Sheehan v. Allred

Citation146 So.2d 760
Decision Date15 November 1962
Docket NumberNo. D-144,D-144
PartiesGeorge SHEEHAN and Ruth M. Sheehan, his wife, Appellants, v. Renne Emsley ALLRED, John L. Lee and Mahalie Lee, his wife, Appellees.
CourtCourt of Appeal of Florida (US)

Emerson L. Parker, of Parker, Parker & Battaglia, Madeira Beach, and Gilman M. Hammond, Pinellas Park, for appellants.

A. Frank O'Kelley and H. O. Pemberton, of Kenn, O'Kelley & Spitz and W. K. Whitfield, Tallahassee, for appellees.

WIGGINTON, Judge.

This appeal by the plaintiffs in an automobile negligence action is from a final judgment entered upon a jury verdict rendered in favor of the defendants. The principal point on appeal questions the correctness of the trial court's ruling which denied plaintiffs' motion for a directed verdict on the issue of liability at the conclusion of all evidence.
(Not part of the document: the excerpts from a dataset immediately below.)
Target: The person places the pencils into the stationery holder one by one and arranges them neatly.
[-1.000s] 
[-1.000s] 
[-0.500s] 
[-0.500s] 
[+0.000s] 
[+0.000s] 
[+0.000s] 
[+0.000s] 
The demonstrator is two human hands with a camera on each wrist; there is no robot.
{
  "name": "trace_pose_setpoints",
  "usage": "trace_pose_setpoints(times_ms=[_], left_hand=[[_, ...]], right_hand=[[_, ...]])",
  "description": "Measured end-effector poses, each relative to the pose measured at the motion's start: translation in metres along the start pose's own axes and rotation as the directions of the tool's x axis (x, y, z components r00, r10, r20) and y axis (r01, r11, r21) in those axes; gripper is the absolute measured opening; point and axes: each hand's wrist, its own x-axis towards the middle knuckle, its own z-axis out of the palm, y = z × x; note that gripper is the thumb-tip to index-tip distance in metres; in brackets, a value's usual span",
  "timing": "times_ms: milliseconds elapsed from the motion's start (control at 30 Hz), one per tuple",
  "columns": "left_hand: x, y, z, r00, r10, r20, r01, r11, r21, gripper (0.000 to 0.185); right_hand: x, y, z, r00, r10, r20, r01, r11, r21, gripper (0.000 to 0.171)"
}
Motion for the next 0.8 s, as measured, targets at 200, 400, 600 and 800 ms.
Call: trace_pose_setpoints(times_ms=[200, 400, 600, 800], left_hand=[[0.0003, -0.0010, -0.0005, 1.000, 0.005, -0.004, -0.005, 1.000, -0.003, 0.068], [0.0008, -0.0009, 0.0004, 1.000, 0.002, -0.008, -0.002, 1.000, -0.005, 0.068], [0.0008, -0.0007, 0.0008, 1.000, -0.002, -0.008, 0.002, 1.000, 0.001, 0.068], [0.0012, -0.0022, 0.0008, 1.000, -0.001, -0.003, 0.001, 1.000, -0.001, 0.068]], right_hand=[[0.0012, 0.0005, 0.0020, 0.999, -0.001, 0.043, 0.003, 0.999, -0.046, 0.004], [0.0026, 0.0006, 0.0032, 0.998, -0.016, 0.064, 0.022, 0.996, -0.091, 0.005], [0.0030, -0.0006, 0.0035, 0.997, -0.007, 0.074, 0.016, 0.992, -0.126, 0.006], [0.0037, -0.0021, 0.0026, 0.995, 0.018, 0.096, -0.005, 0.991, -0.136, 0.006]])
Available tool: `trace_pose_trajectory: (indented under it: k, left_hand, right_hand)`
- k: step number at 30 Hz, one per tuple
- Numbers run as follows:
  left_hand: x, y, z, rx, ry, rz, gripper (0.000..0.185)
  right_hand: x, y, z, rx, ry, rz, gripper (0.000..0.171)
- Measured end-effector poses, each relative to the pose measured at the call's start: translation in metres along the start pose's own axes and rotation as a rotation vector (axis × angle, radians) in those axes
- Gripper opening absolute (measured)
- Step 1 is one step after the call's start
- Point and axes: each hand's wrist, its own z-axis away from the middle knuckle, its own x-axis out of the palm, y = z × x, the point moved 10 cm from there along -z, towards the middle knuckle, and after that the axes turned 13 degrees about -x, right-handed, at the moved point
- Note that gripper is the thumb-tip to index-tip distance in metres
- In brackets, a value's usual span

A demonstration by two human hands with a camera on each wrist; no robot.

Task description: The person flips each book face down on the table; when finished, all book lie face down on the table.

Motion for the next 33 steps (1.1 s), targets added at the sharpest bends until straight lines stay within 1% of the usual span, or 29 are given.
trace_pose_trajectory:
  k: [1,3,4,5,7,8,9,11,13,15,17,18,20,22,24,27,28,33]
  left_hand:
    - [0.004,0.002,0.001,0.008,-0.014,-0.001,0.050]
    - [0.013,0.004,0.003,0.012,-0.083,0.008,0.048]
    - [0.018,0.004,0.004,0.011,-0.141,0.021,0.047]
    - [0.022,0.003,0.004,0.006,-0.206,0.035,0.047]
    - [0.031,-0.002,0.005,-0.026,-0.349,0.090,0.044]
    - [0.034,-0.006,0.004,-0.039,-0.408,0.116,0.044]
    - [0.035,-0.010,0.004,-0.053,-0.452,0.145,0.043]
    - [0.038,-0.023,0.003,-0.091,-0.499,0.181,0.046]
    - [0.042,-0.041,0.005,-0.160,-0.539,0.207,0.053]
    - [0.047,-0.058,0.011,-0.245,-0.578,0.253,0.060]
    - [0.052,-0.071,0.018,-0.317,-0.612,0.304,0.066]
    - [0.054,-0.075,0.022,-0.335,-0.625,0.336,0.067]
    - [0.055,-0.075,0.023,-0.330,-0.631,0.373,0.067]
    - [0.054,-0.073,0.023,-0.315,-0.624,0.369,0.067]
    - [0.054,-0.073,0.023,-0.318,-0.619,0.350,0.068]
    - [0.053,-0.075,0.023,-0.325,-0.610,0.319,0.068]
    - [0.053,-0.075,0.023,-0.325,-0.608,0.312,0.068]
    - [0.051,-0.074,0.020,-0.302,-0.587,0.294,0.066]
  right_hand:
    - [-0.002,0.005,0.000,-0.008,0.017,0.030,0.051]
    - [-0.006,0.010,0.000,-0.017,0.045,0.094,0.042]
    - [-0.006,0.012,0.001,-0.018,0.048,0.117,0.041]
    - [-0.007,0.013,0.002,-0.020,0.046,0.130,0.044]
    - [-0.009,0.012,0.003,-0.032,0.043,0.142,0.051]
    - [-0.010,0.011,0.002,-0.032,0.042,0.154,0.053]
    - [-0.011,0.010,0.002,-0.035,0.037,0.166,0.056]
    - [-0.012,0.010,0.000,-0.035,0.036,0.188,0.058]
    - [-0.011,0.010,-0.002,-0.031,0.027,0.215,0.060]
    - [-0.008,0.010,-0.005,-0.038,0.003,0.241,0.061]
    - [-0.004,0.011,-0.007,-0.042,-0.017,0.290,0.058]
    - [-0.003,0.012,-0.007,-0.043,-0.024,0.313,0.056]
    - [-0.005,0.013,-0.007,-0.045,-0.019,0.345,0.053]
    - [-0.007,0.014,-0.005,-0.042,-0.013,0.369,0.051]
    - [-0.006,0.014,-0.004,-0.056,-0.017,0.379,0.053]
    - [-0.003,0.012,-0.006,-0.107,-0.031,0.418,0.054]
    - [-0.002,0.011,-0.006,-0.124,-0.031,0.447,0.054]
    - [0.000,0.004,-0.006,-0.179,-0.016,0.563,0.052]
The complaint charges defendants with the negligent operation of their respective motor vehicles on an open state highway whereby defendant Allred's vehicle struck defendant Lees' vehicle from the rear, causing the latter to be propelled into the rear of plaintiffs' vehicle at a time when all three vehicles were traveling in a northerly direction on the highway. Defendants' respective answers to the complaint interpose the defenses of general denial and of contributory negligence.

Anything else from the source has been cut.